_TASK DIRECTIONS_: Using the entries below, say how many of the lines carry "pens". Write the number alone.

_MATERIAL SHOWN_:
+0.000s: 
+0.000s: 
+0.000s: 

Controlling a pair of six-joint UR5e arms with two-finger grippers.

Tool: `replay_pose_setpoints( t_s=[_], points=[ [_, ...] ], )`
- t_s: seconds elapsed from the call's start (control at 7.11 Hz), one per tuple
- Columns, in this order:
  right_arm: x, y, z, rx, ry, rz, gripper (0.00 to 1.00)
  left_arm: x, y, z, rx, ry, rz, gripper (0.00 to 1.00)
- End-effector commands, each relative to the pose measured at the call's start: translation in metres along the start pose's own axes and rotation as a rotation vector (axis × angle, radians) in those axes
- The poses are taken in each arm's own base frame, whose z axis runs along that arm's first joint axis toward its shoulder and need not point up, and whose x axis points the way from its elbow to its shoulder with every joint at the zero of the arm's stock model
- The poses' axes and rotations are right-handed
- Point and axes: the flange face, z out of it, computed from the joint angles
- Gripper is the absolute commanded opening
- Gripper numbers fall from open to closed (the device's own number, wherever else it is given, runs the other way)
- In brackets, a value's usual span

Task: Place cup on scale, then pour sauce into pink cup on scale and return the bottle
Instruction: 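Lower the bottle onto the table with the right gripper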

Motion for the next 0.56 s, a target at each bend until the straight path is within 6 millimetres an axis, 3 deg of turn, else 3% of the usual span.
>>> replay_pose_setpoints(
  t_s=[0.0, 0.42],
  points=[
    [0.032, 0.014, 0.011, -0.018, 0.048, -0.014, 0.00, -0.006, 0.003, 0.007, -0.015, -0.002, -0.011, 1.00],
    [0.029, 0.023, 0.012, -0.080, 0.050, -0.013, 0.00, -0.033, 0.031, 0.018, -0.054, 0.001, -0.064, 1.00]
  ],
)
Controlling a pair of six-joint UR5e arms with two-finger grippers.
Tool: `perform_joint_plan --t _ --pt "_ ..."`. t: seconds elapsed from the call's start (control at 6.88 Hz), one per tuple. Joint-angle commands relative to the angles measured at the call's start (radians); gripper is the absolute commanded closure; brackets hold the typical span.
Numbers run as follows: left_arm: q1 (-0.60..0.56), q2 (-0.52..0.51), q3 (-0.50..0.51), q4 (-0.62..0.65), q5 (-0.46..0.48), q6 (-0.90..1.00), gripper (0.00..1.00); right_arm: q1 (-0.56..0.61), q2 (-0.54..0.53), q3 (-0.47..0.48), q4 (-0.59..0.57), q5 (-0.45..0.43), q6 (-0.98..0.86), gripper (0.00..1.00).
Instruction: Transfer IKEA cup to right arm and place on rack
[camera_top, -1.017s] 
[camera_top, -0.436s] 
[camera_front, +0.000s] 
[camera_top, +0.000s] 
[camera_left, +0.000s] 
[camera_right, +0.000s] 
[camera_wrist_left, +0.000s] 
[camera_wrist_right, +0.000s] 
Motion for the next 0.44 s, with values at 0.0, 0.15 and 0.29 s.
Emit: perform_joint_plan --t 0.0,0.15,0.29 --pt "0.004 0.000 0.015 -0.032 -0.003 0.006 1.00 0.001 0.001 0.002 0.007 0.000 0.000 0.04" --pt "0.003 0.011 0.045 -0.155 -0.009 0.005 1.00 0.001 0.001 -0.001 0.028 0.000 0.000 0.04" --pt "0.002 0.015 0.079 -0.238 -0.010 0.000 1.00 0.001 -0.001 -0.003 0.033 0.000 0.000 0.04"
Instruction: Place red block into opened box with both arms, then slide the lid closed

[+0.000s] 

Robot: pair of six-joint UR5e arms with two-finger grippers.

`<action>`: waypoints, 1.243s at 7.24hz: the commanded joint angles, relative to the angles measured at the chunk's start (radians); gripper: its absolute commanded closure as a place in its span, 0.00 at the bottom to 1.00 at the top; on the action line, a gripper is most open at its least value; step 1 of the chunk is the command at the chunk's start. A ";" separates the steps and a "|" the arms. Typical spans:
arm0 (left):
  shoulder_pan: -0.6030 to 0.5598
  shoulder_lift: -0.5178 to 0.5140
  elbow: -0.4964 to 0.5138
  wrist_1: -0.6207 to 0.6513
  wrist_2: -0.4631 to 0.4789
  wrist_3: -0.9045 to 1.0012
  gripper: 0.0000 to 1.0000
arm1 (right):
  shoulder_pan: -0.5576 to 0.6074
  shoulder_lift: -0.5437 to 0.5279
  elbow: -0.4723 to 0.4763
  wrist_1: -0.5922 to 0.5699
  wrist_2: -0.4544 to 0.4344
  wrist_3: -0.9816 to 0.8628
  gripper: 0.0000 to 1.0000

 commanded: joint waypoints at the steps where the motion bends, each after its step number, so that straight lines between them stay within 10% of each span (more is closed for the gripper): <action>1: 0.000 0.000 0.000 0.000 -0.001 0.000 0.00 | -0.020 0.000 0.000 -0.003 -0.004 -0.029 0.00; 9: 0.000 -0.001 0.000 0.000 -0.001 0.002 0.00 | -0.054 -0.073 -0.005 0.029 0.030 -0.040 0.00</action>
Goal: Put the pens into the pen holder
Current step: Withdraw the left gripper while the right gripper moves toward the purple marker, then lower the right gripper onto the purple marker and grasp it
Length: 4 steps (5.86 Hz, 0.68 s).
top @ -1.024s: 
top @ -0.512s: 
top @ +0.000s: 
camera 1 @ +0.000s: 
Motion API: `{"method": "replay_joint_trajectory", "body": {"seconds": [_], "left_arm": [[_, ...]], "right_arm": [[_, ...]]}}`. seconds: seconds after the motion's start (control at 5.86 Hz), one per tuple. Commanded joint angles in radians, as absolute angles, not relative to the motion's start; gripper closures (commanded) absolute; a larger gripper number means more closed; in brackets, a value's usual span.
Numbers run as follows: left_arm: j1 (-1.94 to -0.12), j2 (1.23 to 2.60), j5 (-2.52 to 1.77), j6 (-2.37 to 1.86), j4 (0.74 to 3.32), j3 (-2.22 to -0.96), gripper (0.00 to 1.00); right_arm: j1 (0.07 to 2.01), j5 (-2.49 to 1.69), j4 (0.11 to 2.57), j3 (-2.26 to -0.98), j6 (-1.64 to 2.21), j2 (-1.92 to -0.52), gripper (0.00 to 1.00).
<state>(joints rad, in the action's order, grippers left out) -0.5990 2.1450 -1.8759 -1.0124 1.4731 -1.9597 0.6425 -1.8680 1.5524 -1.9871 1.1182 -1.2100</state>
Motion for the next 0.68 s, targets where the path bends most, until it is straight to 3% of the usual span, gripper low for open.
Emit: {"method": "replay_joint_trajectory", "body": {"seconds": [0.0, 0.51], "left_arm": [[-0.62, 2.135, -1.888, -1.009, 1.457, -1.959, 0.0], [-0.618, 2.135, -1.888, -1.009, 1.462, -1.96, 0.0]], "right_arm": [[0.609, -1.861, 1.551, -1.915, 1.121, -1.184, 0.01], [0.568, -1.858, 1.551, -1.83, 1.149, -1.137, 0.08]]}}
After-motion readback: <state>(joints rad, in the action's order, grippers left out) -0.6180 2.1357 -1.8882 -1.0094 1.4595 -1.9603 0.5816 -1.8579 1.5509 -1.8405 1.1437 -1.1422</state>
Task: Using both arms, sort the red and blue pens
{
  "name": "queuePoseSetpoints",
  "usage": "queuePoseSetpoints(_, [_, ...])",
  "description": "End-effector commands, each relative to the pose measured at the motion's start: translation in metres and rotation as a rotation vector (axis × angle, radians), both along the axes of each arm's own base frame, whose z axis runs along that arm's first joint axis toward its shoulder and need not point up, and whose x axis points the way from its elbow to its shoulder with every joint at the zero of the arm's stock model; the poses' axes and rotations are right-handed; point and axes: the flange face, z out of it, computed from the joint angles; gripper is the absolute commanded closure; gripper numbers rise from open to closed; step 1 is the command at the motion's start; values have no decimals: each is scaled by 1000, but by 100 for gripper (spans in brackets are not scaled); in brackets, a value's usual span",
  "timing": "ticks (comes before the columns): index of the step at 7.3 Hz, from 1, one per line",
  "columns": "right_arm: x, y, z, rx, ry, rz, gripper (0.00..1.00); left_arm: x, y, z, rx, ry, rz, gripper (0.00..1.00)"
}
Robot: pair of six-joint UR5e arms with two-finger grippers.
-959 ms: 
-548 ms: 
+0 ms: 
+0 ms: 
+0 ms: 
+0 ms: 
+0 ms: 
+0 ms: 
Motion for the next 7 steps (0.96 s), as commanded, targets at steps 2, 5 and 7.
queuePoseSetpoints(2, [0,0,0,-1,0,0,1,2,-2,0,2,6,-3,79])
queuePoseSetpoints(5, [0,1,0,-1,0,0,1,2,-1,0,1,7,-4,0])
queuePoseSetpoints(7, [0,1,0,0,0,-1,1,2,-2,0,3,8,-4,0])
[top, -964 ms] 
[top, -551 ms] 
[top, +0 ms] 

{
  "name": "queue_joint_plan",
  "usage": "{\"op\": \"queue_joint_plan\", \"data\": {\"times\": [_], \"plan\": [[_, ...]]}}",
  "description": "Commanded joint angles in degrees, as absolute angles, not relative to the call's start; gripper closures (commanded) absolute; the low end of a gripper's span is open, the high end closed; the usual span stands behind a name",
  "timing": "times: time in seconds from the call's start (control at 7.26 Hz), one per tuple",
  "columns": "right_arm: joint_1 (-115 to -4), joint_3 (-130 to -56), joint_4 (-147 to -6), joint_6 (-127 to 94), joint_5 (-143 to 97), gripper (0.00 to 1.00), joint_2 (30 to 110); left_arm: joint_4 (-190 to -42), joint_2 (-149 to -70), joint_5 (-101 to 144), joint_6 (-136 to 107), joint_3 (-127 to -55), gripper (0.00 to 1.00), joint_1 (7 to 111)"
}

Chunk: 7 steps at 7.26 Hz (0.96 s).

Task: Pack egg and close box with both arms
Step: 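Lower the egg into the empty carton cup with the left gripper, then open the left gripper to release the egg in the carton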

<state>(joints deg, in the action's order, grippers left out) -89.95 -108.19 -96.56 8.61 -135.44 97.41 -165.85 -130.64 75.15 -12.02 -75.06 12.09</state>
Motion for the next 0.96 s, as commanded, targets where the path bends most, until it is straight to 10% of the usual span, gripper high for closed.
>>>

_RESPONSE FOR THIS EXERCISE_: 2